**What to work on:** Go through the entries below and pick out every line with "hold".
(Records supplied)
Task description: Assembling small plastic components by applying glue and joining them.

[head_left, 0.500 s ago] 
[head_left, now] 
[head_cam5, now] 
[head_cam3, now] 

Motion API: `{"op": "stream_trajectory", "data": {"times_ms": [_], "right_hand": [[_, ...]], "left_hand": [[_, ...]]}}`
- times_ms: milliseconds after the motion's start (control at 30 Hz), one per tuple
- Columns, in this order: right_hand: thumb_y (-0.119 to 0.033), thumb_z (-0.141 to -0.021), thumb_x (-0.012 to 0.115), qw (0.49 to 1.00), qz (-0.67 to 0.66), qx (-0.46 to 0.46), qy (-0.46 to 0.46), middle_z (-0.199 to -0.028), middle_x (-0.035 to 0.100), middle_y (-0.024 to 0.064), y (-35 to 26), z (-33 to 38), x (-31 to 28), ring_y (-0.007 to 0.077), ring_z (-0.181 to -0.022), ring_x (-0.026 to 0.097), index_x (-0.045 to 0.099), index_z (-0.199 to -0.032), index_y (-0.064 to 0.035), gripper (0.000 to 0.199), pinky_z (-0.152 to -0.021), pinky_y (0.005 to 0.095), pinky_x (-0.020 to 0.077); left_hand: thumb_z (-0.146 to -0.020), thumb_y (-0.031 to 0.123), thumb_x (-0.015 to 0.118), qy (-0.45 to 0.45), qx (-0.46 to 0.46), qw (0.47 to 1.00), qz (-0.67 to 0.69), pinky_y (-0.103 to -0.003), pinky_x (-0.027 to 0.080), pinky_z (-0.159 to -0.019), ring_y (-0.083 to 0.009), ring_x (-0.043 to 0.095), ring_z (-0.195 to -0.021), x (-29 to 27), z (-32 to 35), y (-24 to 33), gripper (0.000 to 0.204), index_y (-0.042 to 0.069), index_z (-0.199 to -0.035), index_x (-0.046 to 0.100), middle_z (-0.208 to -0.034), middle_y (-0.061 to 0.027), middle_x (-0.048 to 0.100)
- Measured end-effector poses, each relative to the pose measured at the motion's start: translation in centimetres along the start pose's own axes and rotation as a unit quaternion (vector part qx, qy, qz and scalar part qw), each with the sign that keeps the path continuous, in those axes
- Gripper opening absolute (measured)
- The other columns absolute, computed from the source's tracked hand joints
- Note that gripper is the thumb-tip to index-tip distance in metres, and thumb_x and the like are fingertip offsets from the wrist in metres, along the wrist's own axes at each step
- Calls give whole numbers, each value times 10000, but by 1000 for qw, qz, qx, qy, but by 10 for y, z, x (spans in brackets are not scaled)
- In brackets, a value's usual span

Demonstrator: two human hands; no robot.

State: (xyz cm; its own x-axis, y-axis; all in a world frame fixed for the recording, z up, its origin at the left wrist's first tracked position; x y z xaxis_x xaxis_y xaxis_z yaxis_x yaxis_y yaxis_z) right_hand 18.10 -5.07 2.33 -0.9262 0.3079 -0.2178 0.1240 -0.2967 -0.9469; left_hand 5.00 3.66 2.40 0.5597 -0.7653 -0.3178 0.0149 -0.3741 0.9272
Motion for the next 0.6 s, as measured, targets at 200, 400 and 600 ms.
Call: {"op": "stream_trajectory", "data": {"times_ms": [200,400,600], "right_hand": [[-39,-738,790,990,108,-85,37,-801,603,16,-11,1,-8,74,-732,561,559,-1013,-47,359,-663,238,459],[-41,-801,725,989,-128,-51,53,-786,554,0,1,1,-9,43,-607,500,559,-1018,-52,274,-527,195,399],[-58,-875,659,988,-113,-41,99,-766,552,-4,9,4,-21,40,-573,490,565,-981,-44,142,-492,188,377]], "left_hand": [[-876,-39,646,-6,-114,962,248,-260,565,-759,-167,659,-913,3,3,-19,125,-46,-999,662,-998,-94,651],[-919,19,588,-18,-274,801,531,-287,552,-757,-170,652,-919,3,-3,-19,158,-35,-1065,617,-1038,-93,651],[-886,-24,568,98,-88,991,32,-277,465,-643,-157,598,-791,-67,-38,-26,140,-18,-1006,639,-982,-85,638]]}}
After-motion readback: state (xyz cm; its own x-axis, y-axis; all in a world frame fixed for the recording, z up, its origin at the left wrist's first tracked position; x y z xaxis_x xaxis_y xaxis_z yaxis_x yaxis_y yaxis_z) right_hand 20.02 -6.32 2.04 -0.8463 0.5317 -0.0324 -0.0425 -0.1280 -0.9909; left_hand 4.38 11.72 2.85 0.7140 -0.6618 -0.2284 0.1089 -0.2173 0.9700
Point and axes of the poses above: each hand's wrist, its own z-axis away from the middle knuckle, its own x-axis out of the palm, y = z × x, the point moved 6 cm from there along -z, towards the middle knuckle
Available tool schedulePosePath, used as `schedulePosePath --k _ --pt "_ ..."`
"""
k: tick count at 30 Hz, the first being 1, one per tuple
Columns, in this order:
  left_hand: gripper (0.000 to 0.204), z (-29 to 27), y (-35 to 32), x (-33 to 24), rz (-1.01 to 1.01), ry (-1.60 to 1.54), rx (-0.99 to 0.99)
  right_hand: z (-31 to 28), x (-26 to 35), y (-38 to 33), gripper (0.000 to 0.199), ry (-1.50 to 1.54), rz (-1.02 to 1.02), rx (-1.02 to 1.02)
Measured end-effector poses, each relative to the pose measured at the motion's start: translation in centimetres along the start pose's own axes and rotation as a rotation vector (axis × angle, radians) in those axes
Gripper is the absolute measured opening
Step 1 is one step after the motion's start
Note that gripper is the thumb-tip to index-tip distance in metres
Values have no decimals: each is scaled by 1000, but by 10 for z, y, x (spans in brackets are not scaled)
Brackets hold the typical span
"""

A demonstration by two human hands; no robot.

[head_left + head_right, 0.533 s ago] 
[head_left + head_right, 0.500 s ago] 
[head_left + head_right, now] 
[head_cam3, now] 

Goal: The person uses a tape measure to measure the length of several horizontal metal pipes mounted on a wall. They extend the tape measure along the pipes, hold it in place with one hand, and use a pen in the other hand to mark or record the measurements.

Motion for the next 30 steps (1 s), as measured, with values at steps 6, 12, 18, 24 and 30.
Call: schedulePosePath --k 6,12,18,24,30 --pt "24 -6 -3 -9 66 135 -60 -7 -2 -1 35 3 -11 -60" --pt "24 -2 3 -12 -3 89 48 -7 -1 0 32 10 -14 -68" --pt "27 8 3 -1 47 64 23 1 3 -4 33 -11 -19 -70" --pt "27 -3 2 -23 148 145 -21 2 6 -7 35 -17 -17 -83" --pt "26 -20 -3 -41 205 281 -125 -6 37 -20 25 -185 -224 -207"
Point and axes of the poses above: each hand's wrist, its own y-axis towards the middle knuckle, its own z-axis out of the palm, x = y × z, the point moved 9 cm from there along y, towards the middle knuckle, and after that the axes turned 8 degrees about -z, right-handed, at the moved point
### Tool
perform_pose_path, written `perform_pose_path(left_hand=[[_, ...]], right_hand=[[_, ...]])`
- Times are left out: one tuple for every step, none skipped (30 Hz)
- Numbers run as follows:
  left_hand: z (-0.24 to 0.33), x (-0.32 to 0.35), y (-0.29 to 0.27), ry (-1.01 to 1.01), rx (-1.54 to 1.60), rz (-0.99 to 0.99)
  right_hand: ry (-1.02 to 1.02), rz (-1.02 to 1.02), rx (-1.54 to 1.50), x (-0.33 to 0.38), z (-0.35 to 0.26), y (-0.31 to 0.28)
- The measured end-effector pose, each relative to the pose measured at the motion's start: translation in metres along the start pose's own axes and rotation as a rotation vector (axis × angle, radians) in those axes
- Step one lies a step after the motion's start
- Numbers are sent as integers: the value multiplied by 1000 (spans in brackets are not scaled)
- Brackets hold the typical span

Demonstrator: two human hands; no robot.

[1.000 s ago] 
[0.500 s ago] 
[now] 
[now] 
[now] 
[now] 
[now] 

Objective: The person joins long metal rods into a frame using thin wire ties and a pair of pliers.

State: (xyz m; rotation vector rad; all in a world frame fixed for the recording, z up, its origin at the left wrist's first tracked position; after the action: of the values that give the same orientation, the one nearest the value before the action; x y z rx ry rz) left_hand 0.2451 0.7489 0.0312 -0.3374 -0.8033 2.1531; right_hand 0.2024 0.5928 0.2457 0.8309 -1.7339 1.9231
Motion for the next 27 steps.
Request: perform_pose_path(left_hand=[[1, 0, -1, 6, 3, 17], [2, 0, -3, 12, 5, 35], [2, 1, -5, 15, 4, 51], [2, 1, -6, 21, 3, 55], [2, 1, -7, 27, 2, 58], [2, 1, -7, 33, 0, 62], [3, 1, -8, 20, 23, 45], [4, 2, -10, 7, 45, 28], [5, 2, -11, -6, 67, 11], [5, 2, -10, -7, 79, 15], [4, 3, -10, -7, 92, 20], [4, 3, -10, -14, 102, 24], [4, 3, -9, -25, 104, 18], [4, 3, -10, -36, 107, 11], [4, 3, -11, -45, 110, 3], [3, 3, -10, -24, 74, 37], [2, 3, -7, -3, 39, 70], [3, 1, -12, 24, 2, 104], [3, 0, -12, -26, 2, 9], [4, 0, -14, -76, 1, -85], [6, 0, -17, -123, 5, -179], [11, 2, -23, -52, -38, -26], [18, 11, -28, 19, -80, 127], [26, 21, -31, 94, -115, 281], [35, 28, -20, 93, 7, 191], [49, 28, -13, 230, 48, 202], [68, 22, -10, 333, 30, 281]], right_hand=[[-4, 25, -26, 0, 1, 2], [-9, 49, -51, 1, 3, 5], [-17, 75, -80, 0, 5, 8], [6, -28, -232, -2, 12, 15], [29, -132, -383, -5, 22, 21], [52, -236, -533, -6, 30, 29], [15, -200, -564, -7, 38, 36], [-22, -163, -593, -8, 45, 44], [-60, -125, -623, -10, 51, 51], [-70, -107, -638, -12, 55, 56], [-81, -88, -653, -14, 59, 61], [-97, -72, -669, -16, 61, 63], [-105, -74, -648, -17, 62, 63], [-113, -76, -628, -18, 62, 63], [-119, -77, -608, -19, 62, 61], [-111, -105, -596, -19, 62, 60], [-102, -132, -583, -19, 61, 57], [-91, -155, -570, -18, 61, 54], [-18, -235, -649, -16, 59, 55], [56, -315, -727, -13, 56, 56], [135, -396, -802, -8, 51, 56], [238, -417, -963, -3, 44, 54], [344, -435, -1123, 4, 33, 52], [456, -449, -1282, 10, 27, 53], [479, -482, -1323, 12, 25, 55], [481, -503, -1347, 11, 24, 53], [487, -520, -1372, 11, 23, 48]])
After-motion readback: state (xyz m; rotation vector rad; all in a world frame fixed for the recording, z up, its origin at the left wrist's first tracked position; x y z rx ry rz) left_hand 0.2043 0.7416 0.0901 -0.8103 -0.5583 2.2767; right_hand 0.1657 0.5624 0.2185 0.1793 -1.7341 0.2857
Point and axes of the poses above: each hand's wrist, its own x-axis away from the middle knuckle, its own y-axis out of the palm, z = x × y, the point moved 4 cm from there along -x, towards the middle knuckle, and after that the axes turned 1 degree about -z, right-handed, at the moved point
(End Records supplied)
**Result of this exercise:**
Brackets hold the typical span
Goal: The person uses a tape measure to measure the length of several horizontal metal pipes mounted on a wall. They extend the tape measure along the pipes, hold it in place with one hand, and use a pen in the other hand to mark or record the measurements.
- Brackets hold the typical span

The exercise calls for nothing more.